I pick up the beer cans and half empty boxes of chicken wings, Chinese food containers thick with mold. Dad is doing the best he can but he can’t keep up with driving the bus and taking care of Ma. So it’s the housework that he’s let go. He says the driving is therapeutic. By which he means it gets him out of the house so he doesn’t have to be with her all day. I can’t blame him, for not wanting to be here, for not being able to carry her grief when he’s got so much of his own. He drives his around all day. She drinks hers. I cry on public transportation, sometimes without noticing until I catch my reflection in the glass of the subway doors as they close.
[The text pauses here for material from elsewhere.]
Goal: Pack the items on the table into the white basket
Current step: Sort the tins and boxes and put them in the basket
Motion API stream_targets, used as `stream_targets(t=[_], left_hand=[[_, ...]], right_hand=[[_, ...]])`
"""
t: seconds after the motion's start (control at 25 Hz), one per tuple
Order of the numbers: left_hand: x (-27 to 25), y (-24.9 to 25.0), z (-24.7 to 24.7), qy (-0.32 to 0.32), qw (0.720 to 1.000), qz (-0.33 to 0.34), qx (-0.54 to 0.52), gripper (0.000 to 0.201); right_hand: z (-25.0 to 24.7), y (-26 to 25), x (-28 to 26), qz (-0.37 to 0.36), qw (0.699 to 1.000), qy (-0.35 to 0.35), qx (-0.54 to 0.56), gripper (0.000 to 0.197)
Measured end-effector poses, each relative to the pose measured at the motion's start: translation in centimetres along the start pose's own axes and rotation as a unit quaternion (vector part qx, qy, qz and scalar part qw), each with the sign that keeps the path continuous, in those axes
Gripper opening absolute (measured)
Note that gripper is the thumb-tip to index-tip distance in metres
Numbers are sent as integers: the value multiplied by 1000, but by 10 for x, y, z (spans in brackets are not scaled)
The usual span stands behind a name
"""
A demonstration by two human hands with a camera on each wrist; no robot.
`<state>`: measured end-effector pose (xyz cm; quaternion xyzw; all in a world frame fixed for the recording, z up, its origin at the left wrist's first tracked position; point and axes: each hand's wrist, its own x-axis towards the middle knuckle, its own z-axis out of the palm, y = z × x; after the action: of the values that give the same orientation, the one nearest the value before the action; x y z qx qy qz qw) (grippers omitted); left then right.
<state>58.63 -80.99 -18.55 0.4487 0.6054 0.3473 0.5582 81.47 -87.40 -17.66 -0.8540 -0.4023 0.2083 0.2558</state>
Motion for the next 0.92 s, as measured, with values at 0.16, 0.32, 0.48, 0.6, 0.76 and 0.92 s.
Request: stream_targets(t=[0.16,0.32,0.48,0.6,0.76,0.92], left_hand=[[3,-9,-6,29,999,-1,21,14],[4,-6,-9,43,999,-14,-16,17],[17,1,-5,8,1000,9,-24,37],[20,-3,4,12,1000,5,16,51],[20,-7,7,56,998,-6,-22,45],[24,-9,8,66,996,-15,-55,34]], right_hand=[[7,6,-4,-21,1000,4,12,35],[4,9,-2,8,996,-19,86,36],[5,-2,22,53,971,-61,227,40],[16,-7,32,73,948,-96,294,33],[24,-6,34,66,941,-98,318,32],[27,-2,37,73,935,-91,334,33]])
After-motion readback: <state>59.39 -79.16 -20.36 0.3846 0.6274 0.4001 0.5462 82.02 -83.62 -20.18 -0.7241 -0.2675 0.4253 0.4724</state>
I clean the house like Ma taught me. I do things how she likes them, vinegar and baking soda to get the crap off the stovetop, the cheap vodka she keeps under the bathroom sink to make the faucet shiny and to disinfect the bottom of the tub. I wash the dishes, remember why they’re all melamine and not ceramic.
I dust the frame of Frankie’s high school graduation picture. She was never one for keeping our childhood things, but since he died she’s been combing through the house, finding any artifact he once handled and taping it around his picture in the kitchen. A forgotten half pack of cigarettes he kept under his mattress. A Domino’s menu where he wrote down a phone number without a name. A letter to Santa, God knows where she found that, asking for a bike that he never got. An expired MetroCard she found in one of his jacket pockets.
When everything is clean I make soup. Her favorite, Campbell’s Cream of Chicken. I open the can, turn it upside down, add water, heat, stir. The solid block of soup indented with the ridges of the tin can eventually melts into liquid.